* AVAILABLE DATA
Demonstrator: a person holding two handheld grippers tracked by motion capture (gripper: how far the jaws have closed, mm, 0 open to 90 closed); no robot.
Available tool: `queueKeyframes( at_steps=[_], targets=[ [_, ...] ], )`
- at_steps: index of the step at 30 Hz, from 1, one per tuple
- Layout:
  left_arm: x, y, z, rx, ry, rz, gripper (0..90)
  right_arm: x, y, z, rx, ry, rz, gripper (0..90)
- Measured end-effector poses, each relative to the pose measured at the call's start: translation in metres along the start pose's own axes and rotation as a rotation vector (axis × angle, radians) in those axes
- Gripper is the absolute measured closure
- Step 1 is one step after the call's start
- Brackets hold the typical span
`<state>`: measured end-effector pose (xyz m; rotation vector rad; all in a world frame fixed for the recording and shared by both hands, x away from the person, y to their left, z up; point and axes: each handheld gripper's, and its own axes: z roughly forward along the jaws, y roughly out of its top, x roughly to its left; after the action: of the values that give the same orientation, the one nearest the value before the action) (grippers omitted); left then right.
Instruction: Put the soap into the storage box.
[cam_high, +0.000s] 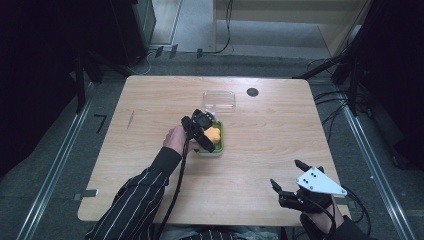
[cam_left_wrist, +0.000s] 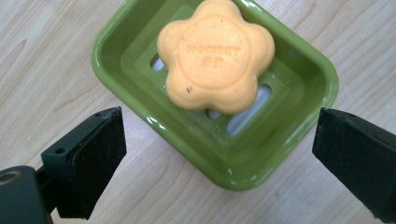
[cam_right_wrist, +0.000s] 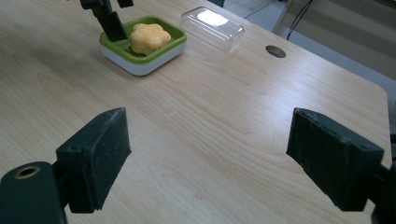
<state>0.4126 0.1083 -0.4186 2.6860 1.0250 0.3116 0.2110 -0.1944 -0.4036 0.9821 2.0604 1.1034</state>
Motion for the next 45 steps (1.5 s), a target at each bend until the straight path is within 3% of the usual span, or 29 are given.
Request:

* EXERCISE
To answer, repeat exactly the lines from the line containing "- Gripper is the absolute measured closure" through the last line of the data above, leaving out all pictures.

* TASK OUTPUT
- Gripper is the absolute measured closure
- Step 1 is one step after the call's start
- Brackets hold the typical span
`<state>`: measured end-effector pose (xyz m; rotation vector rad; all in a world frame fixed for the recording and shared by both hands, x away from the person, y to their left, z up; point and axes: each handheld gripper's, and its own axes: z roughly forward along the jaws, y roughly out of its top, x roughly to its left; after the action: of the values that give the same orientation, the one nearest the value before the action) (grippers omitted); left then right.
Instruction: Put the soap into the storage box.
[cam_high, +0.000s] 
[cam_left_wrist, +0.000s] 
[cam_right_wrist, +0.000s] 
<state>0.4126 0.1083 -0.4186 2.6860 1.0250 0.3116 0.2110 -0.1944 -0.4036 0.9821 2.0604 1.1034</state>
Motion for the next 45 steps (1.5 s), a target at each bend until the straight path is within 3% of the usual span, or 29 are given.
Request:

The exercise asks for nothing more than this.